Robin Meczes, Freight Editor

Time to close the door on empty rates fiasco

Demolishing a building just so you don't have to pay tax on it sounds like a pretty radical step - but that's just what's started to happen with some unused warehouses after the changes earlier this year to empty property rates (see page 19). We shouldn't be surprised, perhaps - various groups have been predicting this exact outcome for months, not least leading property consultancy Lambert Smith Hampton, whose survey earlier this year of occupiers, investors and developers showed up serious concerns about the Government's understanding of the industry and suggested that a two-tier property market would develop, with secondary stock being demolished, rather than renovated, if it did not attract occupiers quickly. And that's exactly where we are today.
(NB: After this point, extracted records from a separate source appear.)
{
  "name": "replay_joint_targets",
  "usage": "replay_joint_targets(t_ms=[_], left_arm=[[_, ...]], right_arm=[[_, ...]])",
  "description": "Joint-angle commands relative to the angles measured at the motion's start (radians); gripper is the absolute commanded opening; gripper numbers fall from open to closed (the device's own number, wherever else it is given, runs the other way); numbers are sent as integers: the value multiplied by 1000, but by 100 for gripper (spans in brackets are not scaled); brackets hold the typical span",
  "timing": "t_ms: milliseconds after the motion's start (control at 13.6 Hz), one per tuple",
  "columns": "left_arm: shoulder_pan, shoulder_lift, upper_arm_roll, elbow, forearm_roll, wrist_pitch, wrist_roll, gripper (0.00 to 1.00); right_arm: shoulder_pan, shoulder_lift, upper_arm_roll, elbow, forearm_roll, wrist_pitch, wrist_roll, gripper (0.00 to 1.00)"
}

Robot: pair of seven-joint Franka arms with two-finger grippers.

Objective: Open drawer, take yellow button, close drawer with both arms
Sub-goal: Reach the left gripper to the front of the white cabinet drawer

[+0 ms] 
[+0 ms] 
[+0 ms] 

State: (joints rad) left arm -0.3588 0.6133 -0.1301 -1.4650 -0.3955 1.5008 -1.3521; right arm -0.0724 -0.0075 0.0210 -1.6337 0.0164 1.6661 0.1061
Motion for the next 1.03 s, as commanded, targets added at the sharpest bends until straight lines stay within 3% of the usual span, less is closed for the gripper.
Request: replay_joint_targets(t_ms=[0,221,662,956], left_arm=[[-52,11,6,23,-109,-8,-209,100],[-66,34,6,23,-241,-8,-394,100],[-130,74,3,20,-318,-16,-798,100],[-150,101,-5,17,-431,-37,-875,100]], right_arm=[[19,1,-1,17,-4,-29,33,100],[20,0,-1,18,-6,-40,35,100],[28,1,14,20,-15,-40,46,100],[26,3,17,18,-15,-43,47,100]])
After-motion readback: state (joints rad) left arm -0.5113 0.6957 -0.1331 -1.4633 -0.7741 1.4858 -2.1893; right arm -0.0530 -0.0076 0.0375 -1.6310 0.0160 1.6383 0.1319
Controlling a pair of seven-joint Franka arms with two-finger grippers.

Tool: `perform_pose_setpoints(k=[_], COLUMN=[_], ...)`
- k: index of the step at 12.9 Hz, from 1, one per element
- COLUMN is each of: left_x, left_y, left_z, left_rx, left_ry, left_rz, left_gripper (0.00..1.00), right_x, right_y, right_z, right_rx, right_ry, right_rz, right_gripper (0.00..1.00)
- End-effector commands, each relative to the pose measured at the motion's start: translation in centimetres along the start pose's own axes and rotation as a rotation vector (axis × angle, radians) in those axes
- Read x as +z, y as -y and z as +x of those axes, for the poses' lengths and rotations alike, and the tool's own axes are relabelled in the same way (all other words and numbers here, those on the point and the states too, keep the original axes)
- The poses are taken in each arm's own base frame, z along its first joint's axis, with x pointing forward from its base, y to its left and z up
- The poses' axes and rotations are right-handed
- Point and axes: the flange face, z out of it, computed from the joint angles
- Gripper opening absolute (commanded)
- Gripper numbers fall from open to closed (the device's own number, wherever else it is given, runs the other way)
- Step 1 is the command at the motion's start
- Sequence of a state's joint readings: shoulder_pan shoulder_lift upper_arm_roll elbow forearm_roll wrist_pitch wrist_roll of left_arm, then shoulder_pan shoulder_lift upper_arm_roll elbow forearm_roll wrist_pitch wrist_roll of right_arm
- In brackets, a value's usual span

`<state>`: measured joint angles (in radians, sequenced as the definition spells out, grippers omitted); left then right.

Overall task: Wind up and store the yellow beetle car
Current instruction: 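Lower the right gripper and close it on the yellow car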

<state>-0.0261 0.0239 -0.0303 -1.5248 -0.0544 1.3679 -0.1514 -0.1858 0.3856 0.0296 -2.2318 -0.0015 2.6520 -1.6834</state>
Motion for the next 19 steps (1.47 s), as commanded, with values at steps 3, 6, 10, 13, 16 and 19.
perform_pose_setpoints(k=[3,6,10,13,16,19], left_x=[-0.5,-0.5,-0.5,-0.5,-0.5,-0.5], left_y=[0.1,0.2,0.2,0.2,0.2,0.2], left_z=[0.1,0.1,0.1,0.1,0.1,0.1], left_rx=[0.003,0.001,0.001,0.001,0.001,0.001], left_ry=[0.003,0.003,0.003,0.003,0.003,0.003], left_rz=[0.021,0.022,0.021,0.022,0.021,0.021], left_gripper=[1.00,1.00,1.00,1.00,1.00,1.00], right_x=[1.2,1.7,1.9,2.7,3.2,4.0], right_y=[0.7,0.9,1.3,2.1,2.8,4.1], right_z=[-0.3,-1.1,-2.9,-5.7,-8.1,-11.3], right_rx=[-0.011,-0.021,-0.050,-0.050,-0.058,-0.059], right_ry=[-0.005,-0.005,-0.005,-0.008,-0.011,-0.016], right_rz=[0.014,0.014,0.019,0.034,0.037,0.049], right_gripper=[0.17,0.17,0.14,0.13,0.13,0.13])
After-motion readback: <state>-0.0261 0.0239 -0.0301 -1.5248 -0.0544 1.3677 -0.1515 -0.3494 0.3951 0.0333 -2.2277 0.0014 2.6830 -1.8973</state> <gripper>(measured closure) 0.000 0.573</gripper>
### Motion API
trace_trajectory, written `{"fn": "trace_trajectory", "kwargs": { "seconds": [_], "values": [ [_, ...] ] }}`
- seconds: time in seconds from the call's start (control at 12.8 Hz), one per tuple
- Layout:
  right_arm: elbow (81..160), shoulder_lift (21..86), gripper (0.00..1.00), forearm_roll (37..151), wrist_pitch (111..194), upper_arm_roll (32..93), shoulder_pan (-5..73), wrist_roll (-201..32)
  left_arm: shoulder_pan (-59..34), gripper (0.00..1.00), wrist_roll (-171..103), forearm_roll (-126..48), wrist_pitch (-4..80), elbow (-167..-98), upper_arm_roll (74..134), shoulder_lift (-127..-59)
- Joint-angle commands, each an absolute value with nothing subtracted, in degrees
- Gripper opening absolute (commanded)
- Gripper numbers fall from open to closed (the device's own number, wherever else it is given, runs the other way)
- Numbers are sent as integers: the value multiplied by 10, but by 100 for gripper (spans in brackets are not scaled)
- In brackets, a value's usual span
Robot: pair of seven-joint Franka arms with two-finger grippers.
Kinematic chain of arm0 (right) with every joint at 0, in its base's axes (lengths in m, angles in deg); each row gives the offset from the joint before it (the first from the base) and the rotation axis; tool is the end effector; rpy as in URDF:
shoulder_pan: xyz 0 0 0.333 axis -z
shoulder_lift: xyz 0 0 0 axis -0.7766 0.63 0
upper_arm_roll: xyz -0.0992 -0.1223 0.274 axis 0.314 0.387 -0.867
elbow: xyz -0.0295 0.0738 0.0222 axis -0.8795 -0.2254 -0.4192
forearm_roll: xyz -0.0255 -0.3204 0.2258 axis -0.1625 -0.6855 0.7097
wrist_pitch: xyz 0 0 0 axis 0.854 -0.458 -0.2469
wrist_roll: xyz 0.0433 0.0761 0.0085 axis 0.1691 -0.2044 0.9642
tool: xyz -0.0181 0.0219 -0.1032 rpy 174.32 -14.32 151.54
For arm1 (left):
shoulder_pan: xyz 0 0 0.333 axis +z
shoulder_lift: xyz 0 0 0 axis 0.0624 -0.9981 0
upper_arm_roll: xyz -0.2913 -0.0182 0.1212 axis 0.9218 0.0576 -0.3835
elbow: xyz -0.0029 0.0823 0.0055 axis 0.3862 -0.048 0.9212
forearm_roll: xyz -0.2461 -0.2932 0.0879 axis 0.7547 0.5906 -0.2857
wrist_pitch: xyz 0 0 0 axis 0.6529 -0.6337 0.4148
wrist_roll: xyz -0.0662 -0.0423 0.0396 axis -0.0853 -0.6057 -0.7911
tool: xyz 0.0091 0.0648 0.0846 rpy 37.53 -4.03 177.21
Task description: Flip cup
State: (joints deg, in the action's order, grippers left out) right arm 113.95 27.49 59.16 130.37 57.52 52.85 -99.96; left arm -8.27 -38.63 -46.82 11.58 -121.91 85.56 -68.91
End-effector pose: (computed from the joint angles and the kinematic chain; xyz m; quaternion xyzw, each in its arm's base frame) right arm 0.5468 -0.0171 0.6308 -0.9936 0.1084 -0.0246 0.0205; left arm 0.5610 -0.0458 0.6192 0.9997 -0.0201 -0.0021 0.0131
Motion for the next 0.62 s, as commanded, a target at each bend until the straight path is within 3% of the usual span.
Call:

But it's not just secondary stock that's being removed by the tax, if the property industry is to be believed. New developments and regeneration projects, too, are being shelved, according to groups like the British Property Federation, leading to less choice for occupiers. And little wonder, you might think, when the potential rates bill for an empty 10,000 sq m warehouse could be in the order of £250,000 a year.

The irony, of course, is that the removal of empty property rates relief in April was supposed to encourage landlords to reuse, re-let or redevelop empty properties more quickly, making property availability better for occupiers and so bringing rents down.

There is some evidence of rents becoming more negotiable in some cases - but whether this is really the result of the removal of empty rates relief or is simply a reflection of the current economic climate is another matter entirely.

Even if rents do come down in the short term, landlords who face months of costs on empty property will eventually seek to recoup those costs - assuming they survive long enough to do so - from subsequent occupiers. And that, combined with the upward pressure on prices that will surely result from fewer properties being available overall, can only be bad news for logistics firms in the longer term.